## [Problem description]
After locating the line that contains "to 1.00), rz" in the records below, write out exactly that line and each line after it through the one that contains "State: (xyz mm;", and nothing else.

## [Data extracts]
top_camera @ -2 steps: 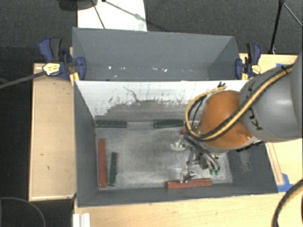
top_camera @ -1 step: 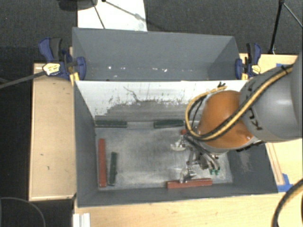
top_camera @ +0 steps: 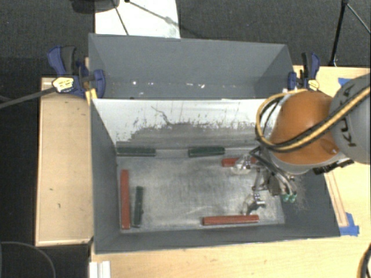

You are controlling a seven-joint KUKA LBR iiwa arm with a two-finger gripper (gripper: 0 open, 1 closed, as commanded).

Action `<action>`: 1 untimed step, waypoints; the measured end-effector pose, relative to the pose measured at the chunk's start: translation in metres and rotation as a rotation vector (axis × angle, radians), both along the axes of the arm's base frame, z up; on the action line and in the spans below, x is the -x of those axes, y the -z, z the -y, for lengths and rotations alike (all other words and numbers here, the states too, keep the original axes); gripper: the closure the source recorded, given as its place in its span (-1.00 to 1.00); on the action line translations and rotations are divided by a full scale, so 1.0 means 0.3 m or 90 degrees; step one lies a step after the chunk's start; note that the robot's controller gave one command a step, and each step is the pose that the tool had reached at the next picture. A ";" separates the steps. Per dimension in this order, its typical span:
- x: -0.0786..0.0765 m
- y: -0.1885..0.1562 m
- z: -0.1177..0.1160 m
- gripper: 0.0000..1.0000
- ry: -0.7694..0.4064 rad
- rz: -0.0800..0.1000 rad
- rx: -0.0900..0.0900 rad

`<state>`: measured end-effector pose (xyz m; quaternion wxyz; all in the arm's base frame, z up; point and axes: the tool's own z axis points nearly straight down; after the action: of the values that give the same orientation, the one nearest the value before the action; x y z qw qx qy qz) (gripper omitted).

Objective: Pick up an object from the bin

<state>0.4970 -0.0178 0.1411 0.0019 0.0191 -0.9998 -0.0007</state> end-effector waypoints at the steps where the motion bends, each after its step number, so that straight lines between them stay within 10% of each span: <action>1: 0.000 0.227 0.063 1.00 -0.045 0.005 0.001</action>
Offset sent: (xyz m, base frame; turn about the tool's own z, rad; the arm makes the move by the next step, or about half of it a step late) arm 0.0000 0.0000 0.0000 0.0000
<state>0.4969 -0.0369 0.0731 -0.0020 0.0545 -0.9985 0.0002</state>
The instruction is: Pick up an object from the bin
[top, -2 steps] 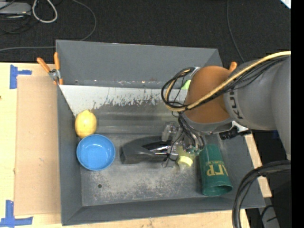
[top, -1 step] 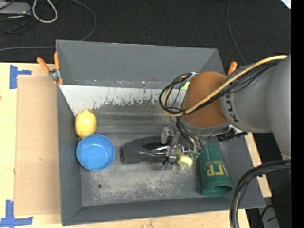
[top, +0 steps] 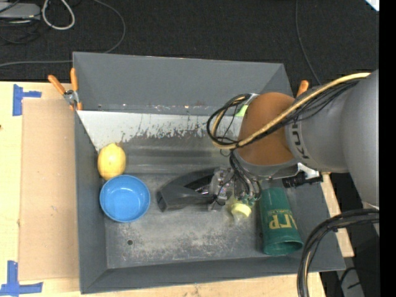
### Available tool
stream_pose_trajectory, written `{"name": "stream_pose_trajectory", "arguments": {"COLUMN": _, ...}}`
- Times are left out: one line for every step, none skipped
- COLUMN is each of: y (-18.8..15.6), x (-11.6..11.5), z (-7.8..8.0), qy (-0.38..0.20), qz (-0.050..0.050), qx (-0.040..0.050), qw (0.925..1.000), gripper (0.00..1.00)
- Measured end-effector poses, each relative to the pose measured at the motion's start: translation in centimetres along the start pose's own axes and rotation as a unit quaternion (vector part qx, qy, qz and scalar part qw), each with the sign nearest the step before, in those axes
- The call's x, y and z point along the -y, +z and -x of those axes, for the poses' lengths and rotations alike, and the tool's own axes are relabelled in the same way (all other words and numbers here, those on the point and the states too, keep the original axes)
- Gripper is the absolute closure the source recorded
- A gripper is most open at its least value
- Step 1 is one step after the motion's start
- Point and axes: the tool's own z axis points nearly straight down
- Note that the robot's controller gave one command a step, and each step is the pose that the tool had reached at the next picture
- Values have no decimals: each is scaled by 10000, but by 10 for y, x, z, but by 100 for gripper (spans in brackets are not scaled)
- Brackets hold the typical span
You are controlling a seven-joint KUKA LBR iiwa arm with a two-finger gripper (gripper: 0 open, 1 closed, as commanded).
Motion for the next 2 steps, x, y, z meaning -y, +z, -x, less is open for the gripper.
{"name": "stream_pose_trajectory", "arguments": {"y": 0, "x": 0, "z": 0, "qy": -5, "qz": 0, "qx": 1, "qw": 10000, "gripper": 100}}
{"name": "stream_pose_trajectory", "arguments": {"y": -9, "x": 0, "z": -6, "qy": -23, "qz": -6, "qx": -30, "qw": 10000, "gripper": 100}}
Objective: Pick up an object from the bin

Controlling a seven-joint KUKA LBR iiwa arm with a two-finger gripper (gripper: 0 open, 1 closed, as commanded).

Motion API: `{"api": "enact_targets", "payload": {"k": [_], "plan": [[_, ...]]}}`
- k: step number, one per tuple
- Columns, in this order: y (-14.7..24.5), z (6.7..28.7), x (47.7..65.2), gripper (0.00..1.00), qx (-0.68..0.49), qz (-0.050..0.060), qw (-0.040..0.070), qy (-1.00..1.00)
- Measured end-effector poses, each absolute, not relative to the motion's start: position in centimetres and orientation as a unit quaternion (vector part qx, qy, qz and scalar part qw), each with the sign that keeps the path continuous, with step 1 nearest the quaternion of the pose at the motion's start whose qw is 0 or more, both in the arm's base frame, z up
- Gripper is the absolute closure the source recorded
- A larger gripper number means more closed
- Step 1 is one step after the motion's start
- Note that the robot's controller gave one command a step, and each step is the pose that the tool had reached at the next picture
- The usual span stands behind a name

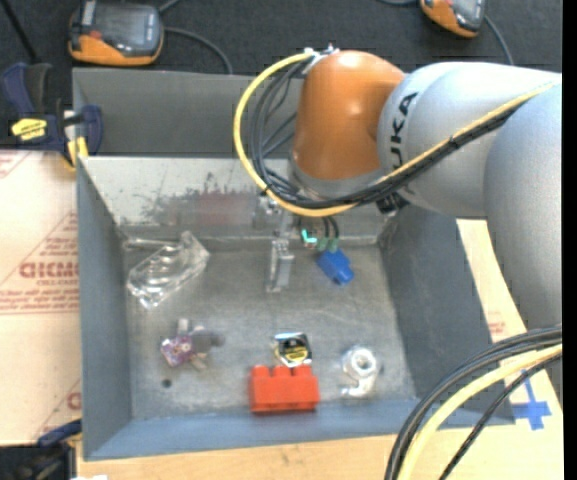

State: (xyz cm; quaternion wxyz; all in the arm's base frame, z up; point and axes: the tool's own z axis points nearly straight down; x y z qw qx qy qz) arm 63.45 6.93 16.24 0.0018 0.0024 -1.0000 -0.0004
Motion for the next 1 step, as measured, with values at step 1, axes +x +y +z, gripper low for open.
{"api": "enact_targets", "payload": {"k": [1], "plan": [[10.17,15.39,53.02,0.00,0.043,0.000,0.002,-0.999]]}}
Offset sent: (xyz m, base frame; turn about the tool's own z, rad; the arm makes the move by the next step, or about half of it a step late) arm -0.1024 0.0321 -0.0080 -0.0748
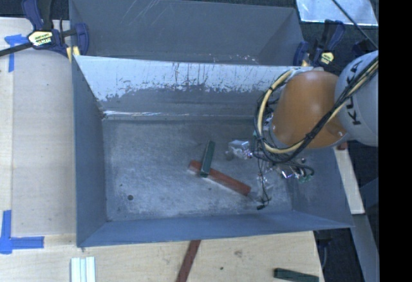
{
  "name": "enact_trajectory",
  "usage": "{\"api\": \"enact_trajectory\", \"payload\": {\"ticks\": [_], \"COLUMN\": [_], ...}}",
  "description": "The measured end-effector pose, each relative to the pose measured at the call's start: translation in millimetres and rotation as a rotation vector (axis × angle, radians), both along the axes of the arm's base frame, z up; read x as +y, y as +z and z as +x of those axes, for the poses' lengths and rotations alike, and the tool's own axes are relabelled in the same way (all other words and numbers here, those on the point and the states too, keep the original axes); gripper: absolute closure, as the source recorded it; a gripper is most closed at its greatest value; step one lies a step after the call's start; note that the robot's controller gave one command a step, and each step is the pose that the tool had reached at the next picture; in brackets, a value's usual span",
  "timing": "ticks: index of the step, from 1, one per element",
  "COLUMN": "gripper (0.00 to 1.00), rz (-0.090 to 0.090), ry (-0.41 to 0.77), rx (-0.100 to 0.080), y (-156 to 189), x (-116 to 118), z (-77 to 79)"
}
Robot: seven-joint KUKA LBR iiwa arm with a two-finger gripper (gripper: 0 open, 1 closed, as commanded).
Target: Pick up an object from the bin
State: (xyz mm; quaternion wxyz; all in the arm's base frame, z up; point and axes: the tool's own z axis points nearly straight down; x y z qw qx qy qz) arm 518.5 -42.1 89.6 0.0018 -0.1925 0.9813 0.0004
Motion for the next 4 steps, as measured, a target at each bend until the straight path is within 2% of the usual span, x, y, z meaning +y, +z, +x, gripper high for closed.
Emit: {"api": "enact_trajectory", "payload": {"ticks": [1, 2, 3, 4], "gripper": [0.00, 1.00, 1.00, 1.00], "rz": [-0.001, -0.001, -0.001, -0.001], "ry": [-0.201, -0.019, -0.018, -0.011], "rx": [0.004, 0.002, 0.002, -0.001], "y": [-9, -19, -19, 119], "x": [19, 30, 30, 42], "z": [-1.2, -3.1, -3.1, 4.8]}}
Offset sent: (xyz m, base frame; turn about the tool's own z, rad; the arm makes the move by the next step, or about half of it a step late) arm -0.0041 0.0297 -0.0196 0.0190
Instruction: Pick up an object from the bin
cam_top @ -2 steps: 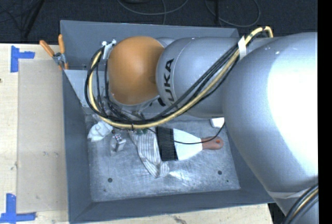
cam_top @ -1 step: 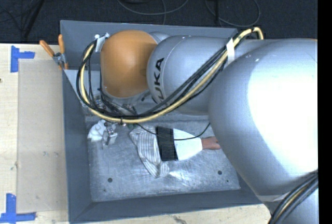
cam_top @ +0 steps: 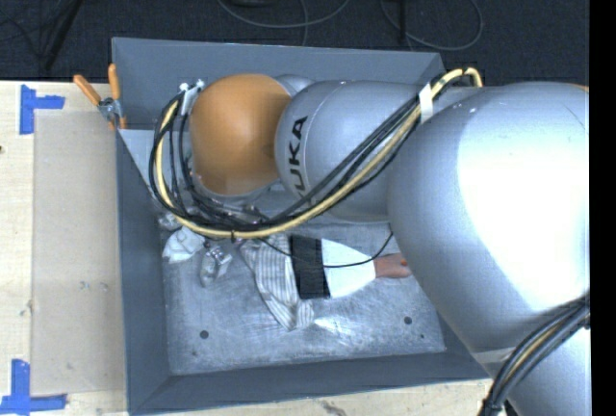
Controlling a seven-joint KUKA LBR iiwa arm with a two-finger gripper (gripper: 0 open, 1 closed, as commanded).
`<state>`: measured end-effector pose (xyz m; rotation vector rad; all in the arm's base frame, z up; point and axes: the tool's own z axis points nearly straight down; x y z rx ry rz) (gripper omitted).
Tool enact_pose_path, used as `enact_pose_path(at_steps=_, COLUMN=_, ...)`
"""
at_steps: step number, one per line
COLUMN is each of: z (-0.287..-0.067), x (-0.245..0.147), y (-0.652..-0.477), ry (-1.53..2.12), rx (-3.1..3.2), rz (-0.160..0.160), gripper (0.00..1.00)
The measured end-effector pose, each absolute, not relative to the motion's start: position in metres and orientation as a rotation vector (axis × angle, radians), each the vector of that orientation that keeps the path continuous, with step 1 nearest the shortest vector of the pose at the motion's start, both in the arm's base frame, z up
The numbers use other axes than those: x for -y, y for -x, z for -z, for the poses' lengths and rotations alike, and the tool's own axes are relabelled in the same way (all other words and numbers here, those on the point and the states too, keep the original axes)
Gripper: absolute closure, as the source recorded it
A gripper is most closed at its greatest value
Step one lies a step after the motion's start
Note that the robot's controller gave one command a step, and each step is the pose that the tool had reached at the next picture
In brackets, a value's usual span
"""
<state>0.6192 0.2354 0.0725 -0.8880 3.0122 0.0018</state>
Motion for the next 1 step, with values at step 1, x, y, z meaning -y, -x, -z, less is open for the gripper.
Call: enact_pose_path(at_steps=1, z=-0.0755, x=-0.2446, y=-0.6247, ry=0.762, rx=-3.046, rz=0.002, gripper=1.00)
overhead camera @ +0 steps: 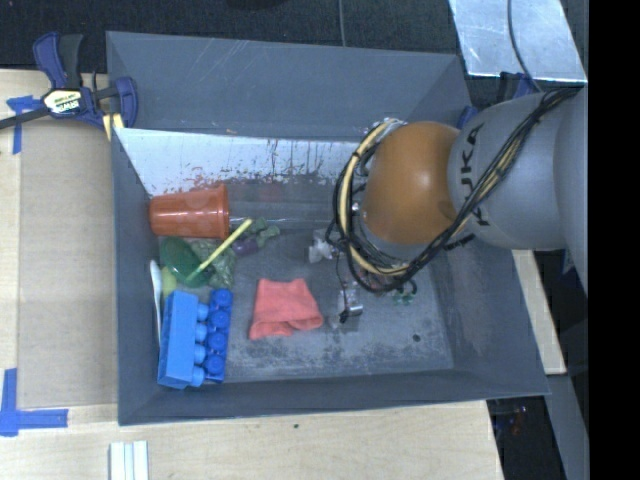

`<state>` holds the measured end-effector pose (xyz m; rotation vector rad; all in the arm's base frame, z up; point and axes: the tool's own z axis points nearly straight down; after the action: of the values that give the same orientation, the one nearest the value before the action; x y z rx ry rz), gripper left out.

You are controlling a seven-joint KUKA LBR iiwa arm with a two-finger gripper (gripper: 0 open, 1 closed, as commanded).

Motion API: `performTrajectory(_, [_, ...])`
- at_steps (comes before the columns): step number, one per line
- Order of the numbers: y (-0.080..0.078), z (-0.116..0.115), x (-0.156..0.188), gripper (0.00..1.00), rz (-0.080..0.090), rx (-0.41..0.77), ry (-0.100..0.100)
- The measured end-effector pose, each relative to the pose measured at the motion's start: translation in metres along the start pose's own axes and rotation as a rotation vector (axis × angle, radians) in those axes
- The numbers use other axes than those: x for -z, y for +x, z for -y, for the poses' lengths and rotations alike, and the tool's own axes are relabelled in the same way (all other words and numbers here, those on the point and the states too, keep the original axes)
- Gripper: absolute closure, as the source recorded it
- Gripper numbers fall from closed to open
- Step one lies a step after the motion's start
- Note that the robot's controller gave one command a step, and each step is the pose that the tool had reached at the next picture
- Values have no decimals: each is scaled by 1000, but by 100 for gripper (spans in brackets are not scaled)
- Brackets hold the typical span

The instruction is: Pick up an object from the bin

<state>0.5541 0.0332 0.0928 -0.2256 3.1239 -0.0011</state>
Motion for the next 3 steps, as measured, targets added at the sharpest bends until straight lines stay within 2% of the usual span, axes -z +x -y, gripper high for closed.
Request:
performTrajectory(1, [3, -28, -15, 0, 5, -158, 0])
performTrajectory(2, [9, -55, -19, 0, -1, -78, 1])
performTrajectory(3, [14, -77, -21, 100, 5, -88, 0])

## [Your solution]
  "COLUMN": "gripper (0.00 to 1.00), rz (-0.090 to 0.090), ry (-0.41 to 0.77), rx (-0.100 to 0.080), y (-156 to 189), x (-116 to 118), z (-77 to 79)"
}
Robot: seven-joint KUKA LBR iiwa arm with a two-finger gripper (gripper: 0 open, 1 closed, as commanded).
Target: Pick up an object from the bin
State: (xyz mm; quaternion wxyz; all in the arm's base frame, z up; point and axes: the tool's own z axis points nearly straight down; x y z qw qx qy qz) arm 518.5 -42.1 89.6 0.0018 -0.1925 0.9813 0.0004

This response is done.